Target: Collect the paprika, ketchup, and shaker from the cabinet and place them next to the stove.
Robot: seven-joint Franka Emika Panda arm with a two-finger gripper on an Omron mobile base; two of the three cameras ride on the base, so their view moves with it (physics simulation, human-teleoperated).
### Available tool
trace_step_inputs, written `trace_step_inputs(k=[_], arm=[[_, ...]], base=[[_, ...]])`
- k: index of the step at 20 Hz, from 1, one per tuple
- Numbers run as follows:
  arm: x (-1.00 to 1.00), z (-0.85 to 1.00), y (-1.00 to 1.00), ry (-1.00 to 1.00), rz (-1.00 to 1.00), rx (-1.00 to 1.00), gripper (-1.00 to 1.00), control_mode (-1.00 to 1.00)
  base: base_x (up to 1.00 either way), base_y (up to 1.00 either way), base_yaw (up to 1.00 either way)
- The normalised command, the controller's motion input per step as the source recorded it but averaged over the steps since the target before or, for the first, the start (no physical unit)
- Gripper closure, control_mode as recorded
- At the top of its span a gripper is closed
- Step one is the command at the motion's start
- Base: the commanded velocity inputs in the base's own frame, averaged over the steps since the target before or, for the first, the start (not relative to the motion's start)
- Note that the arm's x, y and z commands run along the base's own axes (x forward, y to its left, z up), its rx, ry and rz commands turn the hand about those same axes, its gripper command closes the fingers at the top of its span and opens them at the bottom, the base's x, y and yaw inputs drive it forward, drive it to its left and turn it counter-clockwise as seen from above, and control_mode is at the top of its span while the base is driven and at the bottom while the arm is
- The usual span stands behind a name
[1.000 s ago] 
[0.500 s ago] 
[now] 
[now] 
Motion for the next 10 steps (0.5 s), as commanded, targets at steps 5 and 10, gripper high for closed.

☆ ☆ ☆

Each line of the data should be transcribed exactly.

Target: Collect the paprika, ketchup, and shaker from the cabinet and place them next to the stove.
Robot: seven-joint Franka Emika Panda arm with a two-finger gripper on an Omron mobile base; two of the three cameras ride on the base, so their view moves with it (physics simulation, human-teleoperated).
### Available tool
trace_step_inputs, written `trace_step_inputs(k=[_], arm=[[_, ...]], base=[[_, ...]])`
- k: index of the step at 20 Hz, from 1, one per tuple
- Numbers run as follows:
  arm: x (-1.00 to 1.00), z (-0.85 to 1.00), y (-1.00 to 1.00), ry (-1.00 to 1.00), rz (-1.00 to 1.00), rx (-1.00 to 1.00), gripper (-1.00 to 1.00), control_mode (-1.00 to 1.00)
  base: base_x (up to 1.00 either way), base_y (up to 1.00 either way), base_yaw (up to 1.00 either way)
- The normalised command, the controller's motion input per step as the source recorded it but averaged over the steps since the target before or, for the first, the start (no physical unit)
- Gripper closure, control_mode as recorded
- At the top of its span a gripper is closed
- Step one is the command at the motion's start
- Base: the commanded velocity inputs in the base's own frame, averaged over the steps since the target before or, for the first, the start (not relative to the motion's start)
- Note that the arm's x, y and z commands run along the base's own axes (x forward, y to its left, z up), its rx, ry and rz commands turn the hand about those same axes, its gripper command closes the fingers at the top of its span and opens them at the bottom, the base's x, y and yaw inputs drive it forward, drive it to its left and turn it counter-clockwise as seen from above, and control_mode is at the top of its span while the base is driven and at the bottom while the arm is
- The usual span stands behind a name
[1.000 s ago] 
[0.500 s ago] 
[now] 
[now] 
Motion for the next 10 steps (0.5 s), as commanded, targets at steps 5 and 10, gripper high for closed.

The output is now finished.